Ma per favore, benefattrice! Questa è la dacia della mia famiglia! Mia! E tu… tu sei solo mia moglie.

«Solo moglie». Come in quella storia che aveva letto su Zen.

Là era il “poveraccio di figlio”, qui la “semplice moglie”.

Il succo era lo stesso. Tu sei un’estranea. I tuoi sentimenti, il tuo lavoro e il tuo amore non contano nulla di fronte al sangue e ai metri quadrati.

I compratori se ne andarono soddisfatti. La suocera rimase. Si sedette a tavola, quello preparato da Lena, prese una fetta di torta e disse:

— Troppo asciutta. Troppa farina. Ti insegnerò io come si fa la pasta.

In quel momento qualcosa scattò. La molla che Lena aveva compresso per anni si spezzò.

— Andatevene.

— Cosa? — la suocera tossì.

— Andatevene di qui. Tu e tuo figlio.

— Sei impazzita? — strillò Tamara Pavlovna. — Ma io ti…

— Ho detto, andatevene.

Lena si voltò e salì al piano di sopra, nella piccola mansarda dove dormiva nonna Zina.

Si sedette sul letto e scoppiò a piangere. Non per offesa, ma per impotenza.

E allora ricordò. Una conversazione di un paio d’anni prima.

Sedute sulla veranda, nonna Zina, rovistando tra vecchie carte, le aveva detto: «Io vedo tutto, figliola. Vedo chi ama questa casa e chi ci viene solo in visita.

Ho un regalino per te. Per ogni evenienza. Così dormirai serena.

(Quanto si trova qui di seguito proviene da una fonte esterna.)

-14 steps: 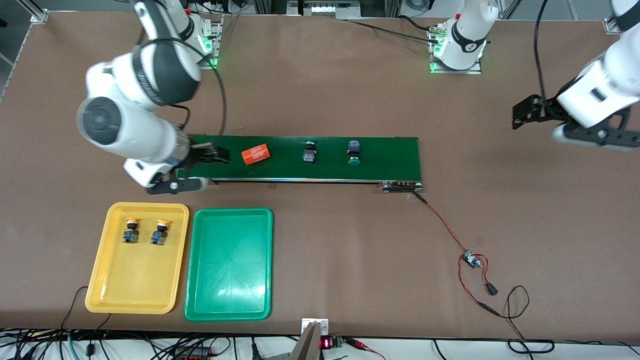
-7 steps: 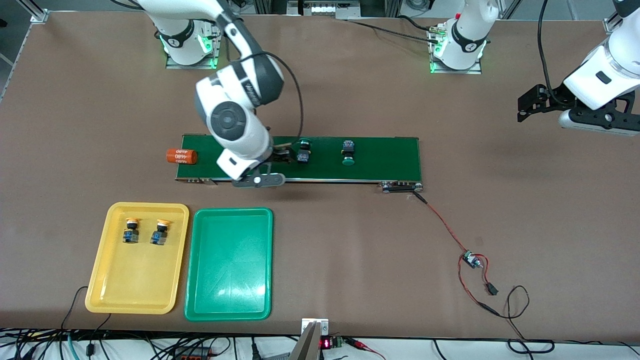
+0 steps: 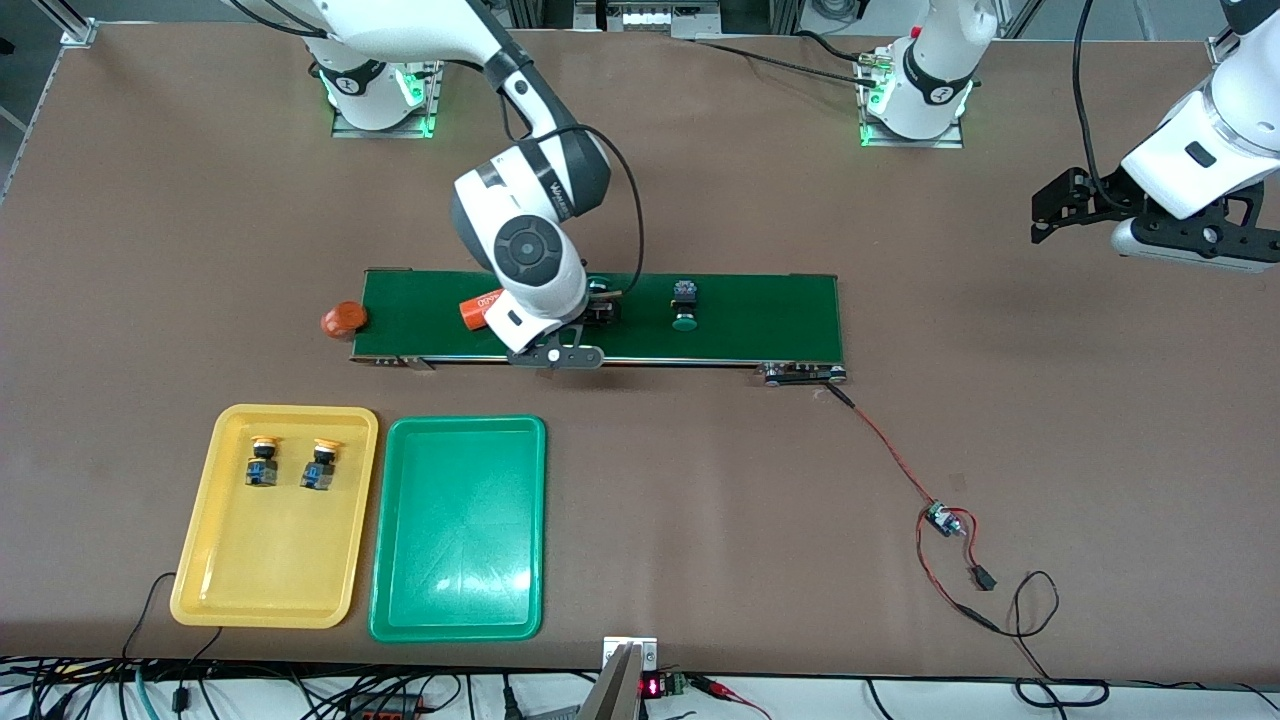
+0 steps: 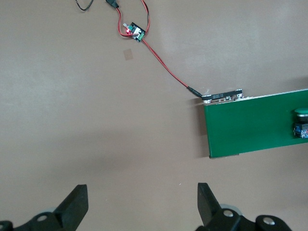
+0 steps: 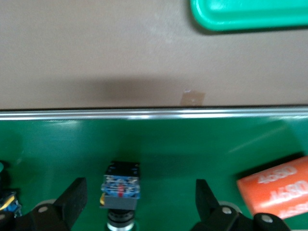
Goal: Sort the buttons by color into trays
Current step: 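Grasp the green-capped button on the belt with the right gripper and lift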
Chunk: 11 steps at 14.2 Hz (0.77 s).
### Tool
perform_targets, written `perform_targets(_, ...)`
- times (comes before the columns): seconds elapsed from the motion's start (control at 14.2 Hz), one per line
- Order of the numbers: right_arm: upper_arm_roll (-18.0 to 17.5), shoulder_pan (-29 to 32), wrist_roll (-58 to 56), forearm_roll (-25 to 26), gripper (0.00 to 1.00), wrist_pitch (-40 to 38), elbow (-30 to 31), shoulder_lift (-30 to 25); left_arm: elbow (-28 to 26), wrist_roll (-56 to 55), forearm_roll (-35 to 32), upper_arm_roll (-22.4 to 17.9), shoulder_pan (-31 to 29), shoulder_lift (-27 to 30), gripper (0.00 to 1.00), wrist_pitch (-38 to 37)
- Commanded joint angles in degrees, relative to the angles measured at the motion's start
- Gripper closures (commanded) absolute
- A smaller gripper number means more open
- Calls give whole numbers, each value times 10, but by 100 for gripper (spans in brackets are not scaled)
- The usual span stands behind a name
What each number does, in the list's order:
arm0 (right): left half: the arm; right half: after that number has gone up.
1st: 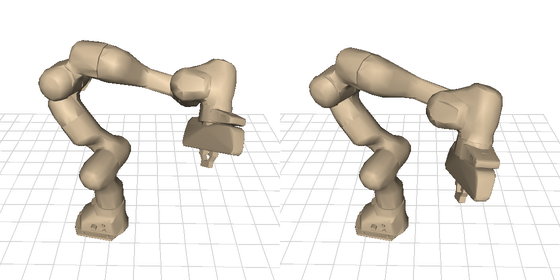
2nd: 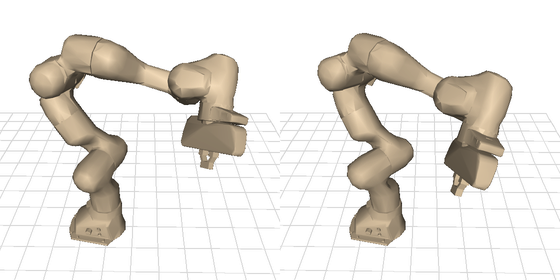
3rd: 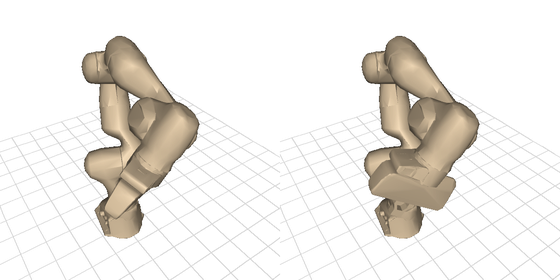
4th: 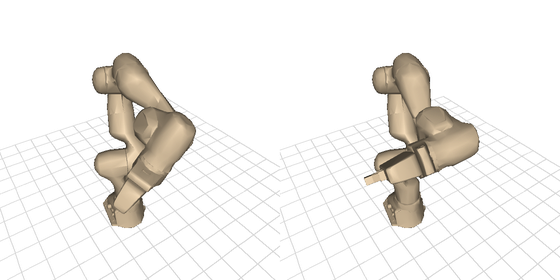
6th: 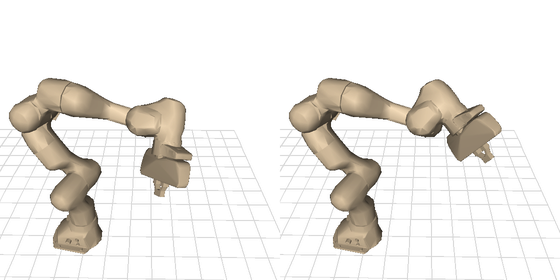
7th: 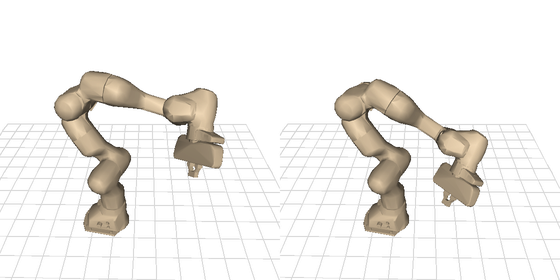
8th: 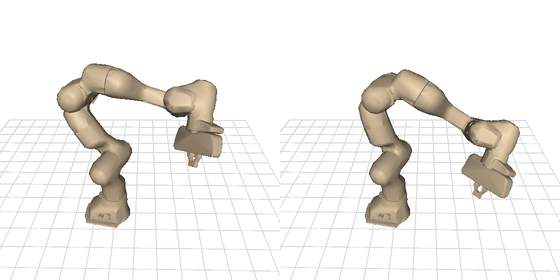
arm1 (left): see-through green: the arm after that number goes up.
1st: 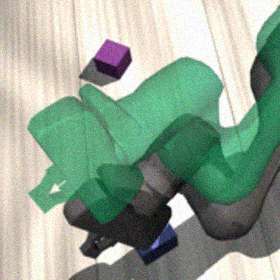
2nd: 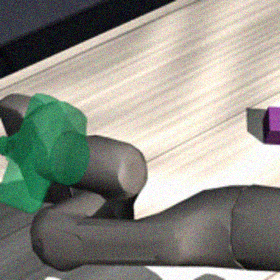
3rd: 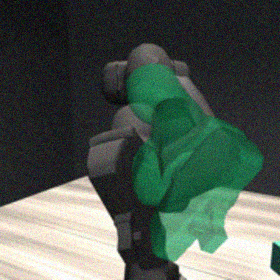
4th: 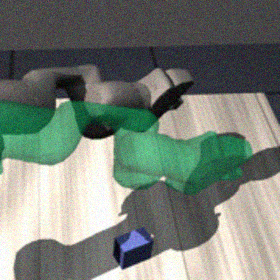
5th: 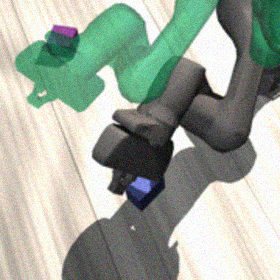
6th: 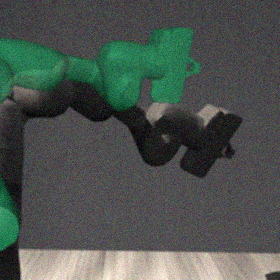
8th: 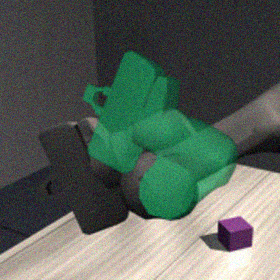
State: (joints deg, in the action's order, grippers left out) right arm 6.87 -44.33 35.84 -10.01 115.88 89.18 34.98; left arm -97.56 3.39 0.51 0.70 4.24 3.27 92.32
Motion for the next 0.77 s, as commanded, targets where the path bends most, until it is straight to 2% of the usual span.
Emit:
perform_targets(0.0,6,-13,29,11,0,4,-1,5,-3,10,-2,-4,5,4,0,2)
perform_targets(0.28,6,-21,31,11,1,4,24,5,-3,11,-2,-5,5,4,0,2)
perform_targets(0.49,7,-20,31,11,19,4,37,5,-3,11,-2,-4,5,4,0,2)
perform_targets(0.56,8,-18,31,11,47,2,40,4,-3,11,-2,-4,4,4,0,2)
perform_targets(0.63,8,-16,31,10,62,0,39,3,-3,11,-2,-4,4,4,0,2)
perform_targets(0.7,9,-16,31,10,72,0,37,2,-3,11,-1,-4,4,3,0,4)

Cercalo nelle cartelle blu, se mai…».

Cartelle blu. Lena aveva annuito, senza dar peso. Una vecchia signora, chissà che diceva.

Ma adesso… Si precipitò al vecchio comò. Aprì i cassetti.

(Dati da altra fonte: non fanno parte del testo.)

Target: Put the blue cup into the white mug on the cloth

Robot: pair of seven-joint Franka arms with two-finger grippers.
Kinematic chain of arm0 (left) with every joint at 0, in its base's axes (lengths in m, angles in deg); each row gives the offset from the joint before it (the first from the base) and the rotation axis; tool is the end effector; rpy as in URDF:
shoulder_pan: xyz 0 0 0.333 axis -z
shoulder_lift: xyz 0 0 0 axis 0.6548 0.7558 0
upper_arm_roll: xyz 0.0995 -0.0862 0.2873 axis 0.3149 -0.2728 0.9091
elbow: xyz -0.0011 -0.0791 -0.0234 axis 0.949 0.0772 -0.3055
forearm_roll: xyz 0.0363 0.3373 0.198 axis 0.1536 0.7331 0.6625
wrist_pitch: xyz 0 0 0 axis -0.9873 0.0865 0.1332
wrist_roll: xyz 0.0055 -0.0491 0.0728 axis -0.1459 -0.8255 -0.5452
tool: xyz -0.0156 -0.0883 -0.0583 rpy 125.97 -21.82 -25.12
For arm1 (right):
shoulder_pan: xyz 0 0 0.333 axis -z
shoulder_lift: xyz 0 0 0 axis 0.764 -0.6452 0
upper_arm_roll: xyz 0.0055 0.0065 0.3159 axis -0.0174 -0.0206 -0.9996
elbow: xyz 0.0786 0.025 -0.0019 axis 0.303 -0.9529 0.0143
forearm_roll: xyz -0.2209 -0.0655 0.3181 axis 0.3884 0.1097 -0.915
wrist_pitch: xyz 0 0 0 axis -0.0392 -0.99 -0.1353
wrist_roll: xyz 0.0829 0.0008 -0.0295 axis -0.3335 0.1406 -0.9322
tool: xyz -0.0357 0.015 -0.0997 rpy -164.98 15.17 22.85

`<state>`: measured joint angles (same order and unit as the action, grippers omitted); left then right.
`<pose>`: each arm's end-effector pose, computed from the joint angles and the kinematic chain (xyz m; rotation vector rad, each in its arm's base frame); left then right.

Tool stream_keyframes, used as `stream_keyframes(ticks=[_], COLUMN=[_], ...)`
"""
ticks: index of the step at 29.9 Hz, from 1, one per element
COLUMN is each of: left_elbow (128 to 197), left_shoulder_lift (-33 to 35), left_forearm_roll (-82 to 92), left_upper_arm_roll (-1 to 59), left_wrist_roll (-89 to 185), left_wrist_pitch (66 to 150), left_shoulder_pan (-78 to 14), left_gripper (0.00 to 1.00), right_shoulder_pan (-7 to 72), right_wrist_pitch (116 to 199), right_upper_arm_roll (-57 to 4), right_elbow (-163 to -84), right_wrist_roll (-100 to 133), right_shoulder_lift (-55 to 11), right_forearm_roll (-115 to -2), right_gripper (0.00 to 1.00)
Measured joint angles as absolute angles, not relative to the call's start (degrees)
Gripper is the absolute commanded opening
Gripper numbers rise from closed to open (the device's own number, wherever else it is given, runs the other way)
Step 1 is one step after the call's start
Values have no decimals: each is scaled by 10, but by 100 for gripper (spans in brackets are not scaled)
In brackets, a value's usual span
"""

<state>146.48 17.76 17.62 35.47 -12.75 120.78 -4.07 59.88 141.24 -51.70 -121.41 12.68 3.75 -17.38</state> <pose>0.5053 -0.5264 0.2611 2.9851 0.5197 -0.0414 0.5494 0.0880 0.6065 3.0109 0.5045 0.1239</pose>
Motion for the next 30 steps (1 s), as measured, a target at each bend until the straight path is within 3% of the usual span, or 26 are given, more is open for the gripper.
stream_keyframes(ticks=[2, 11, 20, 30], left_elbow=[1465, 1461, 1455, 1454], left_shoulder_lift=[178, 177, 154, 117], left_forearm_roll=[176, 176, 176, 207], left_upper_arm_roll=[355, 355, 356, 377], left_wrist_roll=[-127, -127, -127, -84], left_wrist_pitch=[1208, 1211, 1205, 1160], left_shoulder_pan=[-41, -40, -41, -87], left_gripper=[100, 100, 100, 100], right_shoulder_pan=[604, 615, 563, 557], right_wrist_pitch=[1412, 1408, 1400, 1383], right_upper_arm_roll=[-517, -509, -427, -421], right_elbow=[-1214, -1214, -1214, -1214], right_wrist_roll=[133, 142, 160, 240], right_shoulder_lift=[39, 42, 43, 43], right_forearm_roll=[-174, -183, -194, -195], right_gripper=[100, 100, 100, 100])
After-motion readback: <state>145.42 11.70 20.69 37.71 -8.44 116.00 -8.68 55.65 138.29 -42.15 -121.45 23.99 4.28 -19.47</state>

Vecchie foto, cartoline, ricevute… Eccoli.

In fondo, sotto un mucchio di giornali ingialliti. Due cartelle di cartone blu con i lacci.

Sciolse i nastri della prima. Con mani tremanti rovistò tra le carte.

Certificato di nascita di Igor, diplomi, il libretto tecnico della casa… Niente.

Il cuore martellava. Forse se l’era immaginato?

Aprì la seconda cartella e restò senza fiato. Sopra c’era un documento, stampato su carta filigranata con stemma. Corse con gli occhi sul testo.

«Contratto di donazione. Io, cittadina Zakharova Zinaida Ivanovna… dono il terreno e la casa di mia proprietà… alla cittadina Smirnova Elena Viktorovna…»

Non a Igor. Non a Tamara Pavlovna. A me.

Firma del notaio. Timbro. Data — sei mesi prima della morte di nonna Zina.

La vecchietta aveva previsto tutto. E aveva taciuto. E io, sciocca, avevo dimenticato.

Scese di sotto. La suocera stava rimproverando Igor.

— …l’hai viziata del tutto, si permette di alzare la voce alla madre!

Lena si avvicinò in silenzio al tavolo e vi posò sopra il contratto.

La suocera non capì subito. Poi prese il foglio, si mise gli occhiali. Il volto cambiava lentamente.

Dallo stupore alla rabbia, poi alla collera impotente. Il rossore lasciò le guance, diventando un pallore grigiastro.

— Questa… questa è una falsificazione! — ansimò.

— Potete farla periziare, — disse piano Lena. — È l’originale.

Igor prese il documento dalle mani della madre. Leggeva e impallidiva.

Alzò gli occhi su Lena, pieni di terrore e… forse di qualcosa d’altro. Forse un tardivo capire.

— Lena… io… io non lo sapevo.

— Adesso lo sai, — lo guardò senza odio.

Solo con vuoto dentro. — La nonna Zina sapeva che tu avresti rinunciato.

La suocera si alzò in silenzio. Afferrò la borsa.

— Andiamo, — disse al figlio.

Se ne andarono. Senza salutare. Lena sentì il motore accendersi e allontanarsi.

Restò sola. Nella sua casa. La vittoria non portò gioia.

Solo un dolore sordo e persistente nel petto. Si avvicinò alla finestra.

Il sole della sera bucava le nuvole, tingendo il giardino d’oro.

Guardava le sue peonie, le aiuole, il vecchio melo.

Tutto questo era suo. Per legge. E per giustizia.